The fear of the future /the fear of time is known as Chronophobia. Fear is a primitive emotion that has evolved as part of a survival instinct. It is an emotion that is triggered by the threat of danger, pain or harm. Chronophobia falls under the category of specific phobia because time is a specific object that one can fear. Chronophobia is especially common in prison inmates and the elderly, but it can manifest in any person who has an extreme amounts of stress and anxiety in their life. Chronophobia is described as "an experience of unease and anxiety about time, a feeling that events are moving too fast and are thus hard to make sense of".

The basic symptoms are panic, anxiety, and a fear of being in closed in some more serious cases, individuals can experience shaking, shortness of breath, excessive sweating, and irregular heartbeats. In the most serious cases individuals can exhibit symptoms of sickening states of mind, inability to articulate words, tunnel vision, and overwhelmingly haunting thoughts.

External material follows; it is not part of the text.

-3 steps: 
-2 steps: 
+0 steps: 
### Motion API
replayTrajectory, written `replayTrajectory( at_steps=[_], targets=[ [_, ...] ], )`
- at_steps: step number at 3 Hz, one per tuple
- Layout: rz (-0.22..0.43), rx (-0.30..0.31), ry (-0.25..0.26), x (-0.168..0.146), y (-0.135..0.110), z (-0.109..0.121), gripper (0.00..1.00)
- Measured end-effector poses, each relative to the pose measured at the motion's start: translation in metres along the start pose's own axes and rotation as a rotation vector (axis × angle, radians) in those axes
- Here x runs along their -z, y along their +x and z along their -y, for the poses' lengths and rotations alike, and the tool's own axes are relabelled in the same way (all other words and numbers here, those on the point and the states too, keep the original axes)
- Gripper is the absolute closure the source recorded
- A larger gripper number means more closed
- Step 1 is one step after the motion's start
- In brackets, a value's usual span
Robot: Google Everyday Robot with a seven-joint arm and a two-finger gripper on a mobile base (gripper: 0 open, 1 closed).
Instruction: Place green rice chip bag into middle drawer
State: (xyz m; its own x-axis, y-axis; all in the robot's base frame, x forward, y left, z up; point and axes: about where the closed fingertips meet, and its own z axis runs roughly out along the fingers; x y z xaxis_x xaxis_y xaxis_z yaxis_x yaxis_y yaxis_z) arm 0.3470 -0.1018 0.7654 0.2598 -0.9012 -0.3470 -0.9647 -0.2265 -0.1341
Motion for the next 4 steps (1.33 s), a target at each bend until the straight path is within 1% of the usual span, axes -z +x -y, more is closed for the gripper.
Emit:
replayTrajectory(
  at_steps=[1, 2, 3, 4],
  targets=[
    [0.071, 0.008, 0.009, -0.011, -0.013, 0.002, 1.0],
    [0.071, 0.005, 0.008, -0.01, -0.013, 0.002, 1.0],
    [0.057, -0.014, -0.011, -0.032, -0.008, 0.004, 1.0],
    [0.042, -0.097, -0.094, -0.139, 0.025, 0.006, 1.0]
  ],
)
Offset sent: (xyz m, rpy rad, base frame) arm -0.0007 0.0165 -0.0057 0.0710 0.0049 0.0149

It is not uncommon for prison inmates to count-down the days until their release. The elderly also exhibit more of a risk because they feel that death is closer than it had ever been before in their life. The threat of death can cause an overwhelming sensation of chronophobia.

*The fear of the future* can never really be prevented because it is normally caused by a traumatic experience that is not within one's power to stop. Some ways to relieve the stress that chronophobia can cause are to prevent anxiety or situations that could cause anxiety, to avoid getting stressed out about time, to be on time, and to participate in an activity that requires meditation, such as yoga or other forms of mild martial arts.

The most factors that causes fear of the future:




Suffering from terminal or long-term illness



living without money or source of income



not holding a job/losing their present job in the future



losing a loved one


Fear of the future can be avoided by some essential things:




Firstly, in order to discard yourself from phobia you should try to understand your own potentials and eliminate your phobia ,



You should create the future you desire in your mind through the process of visualization,



Plan for your future achievements. Your effort should make your dreams turn into reality,&



Believe in yourself and try to be successful in life.


----------



## Guest (Jan 30, 2015)

I love this post, many of us with DP/DR fear future events because of our Obsessive thoughts that run rampant in our minds. Certainly fear of the unknown is the most common among people with anxiety and I feel that it's been my worst fear my whole life. Thank you for this post, hopefully it helps some of our members ground themselves when they have this fear!


----------



## Hopeful85 (Jul 8, 2018)

Needed this. Thank you


----------



## Chip1021 (Mar 24, 2018)

Hmm...don't mean to be a downer on a very good and uplifting thread, but "fear of the future" has always been a source of anxiety for me, even since I was a kid.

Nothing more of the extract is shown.